Ignore the water's surface tension and consider 1000kg/m³ the saltwater density
Homework Equations
Eletrostatic equations
The Attempt at a Solution
My english is quite rusty, I am sorry for that, but I would really appreciate the help xD
In my solution, I considered the saltwater surface an infinite conductive plane, and so an image charge would be attracted by the plastic ball as the water rises. It was, basically the idea.
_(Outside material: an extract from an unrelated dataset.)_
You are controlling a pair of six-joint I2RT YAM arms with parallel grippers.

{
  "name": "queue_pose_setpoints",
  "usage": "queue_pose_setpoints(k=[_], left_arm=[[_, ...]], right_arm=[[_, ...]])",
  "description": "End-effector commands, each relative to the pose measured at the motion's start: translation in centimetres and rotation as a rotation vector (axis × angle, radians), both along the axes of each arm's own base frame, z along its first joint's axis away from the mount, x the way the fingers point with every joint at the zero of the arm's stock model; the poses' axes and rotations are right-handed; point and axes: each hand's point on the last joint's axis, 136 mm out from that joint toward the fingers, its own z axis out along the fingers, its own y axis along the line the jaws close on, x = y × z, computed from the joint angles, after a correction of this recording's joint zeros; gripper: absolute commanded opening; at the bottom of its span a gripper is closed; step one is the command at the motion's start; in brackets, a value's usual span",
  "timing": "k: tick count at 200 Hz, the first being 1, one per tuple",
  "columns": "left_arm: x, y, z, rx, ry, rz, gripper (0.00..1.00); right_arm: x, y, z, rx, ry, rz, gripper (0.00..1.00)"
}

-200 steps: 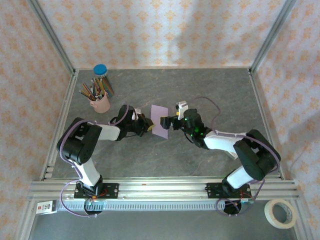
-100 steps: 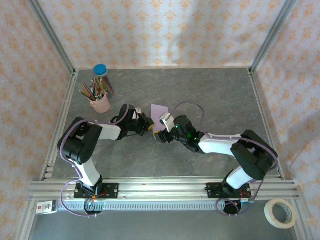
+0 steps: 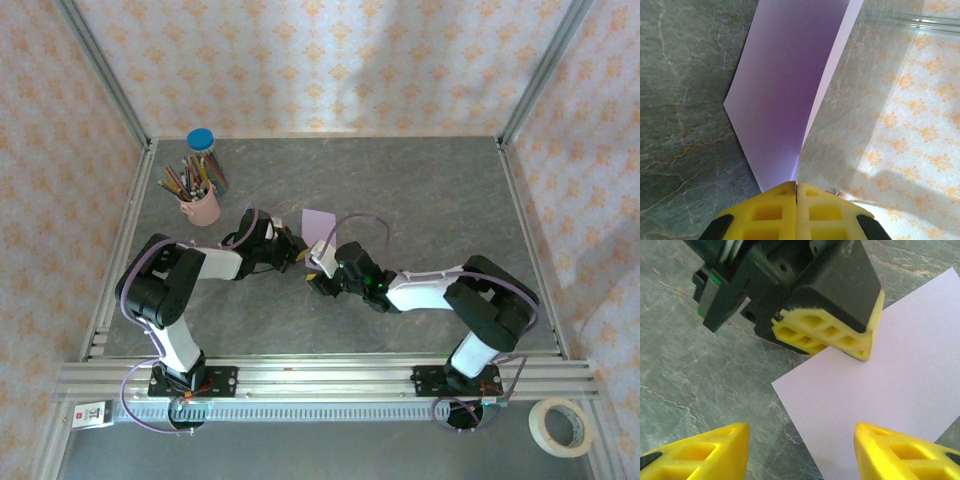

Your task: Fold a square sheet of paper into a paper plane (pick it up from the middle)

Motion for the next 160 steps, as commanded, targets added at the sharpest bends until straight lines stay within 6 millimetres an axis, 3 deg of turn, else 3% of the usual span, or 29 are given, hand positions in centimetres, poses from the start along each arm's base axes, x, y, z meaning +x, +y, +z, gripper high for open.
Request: queue_pose_setpoints(k=[1, 50, 93, 160], left_arm=[[0.6, -0.4, 0.4, 0.004, -0.017, -0.009, 0.02], [0.4, -0.4, 0.2, 0.003, -0.009, -0.012, 0.02], [0.2, -0.3, 0.0, 0.008, -0.004, -0.011, 0.03], [0.1, -0.2, -0.1, 0.01, -0.002, -0.013, 0.03]], right_arm=[[1.0, 0.1, 0.5, -0.019, -0.066, -0.028, 0.56], [2.2, -0.3, 1.0, -0.019, -0.126, -0.077, 0.48], [2.0, -0.2, 2.0, 0.014, -0.141, -0.072, 0.39], [1.6, 0.5, 2.1, 0.051, -0.111, -0.053, 0.36]])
From now, I considered the image charge as if it was made of saltwater but with the same plastic ball volume, indeed, the water will rise until the balance of forces (electric and weight):
Let k = 9*10^9Nm²/C² be the electrical constant, d = 1000kg/m³ the density of salt water, g = 10m/s² the gravity, L the length between the ball's center and of its image, and V=4/3π(0,005)³ the plastic ball volume:
The charge image will rise until x such that
k(10^-8)²/x² = (dV)g
(9*10^9)(10^-8)²/x² = (1000)(4/3π(0,005)³)(10)
=> x² = (9*10^9)(10^-8)²/(1000)(4/3π(0,005)³)(10)
solving for x
=> x = 0,01311 m = 1,311 cm
But, geometrically, as the charge image rises until x, namely, the distance L-x, the saltwater surface would rise y = (L-x)/2
L = 0,5 + 1 +1 + 0,5 = 3cm
=> y = (3-1,311)/2 = 0,85cm
But the answer seems to be...
0,29cm
Were my considerations that wrong?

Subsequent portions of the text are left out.